DATA EXTRACT:

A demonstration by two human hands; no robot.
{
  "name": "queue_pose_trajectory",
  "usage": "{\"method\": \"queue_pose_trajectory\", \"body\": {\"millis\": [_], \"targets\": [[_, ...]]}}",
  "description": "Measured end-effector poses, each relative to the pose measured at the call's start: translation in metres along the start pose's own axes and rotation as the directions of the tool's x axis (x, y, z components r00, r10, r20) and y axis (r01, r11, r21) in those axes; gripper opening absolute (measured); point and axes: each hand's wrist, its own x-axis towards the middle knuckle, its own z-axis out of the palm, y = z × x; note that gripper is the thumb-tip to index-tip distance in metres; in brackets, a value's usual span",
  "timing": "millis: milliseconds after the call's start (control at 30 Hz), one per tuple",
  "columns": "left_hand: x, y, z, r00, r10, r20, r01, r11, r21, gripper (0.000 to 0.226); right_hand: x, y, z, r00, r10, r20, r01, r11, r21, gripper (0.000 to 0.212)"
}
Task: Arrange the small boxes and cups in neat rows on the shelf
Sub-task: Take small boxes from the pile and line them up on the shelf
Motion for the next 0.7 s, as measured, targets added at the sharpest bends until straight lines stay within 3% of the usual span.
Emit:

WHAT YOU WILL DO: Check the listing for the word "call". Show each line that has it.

RESPONSE AREA:
  "description": "Measured end-effector poses, each relative to the pose measured at the call's start: translation in metres along the start pose's own axes and rotation as the directions of the tool's x axis (x, y, z components r00, r10, r20) and y axis (r01, r11, r21) in those axes; gripper opening absolute (measured); point and axes: each hand's wrist, its own x-axis towards the middle knuckle, its own z-axis out of the palm, y = z × x; note that gripper is the thumb-tip to index-tip distance in metres; in brackets, a value's usual span",
  "timing": "millis: milliseconds after the call's start (control at 30 Hz), one per tuple",

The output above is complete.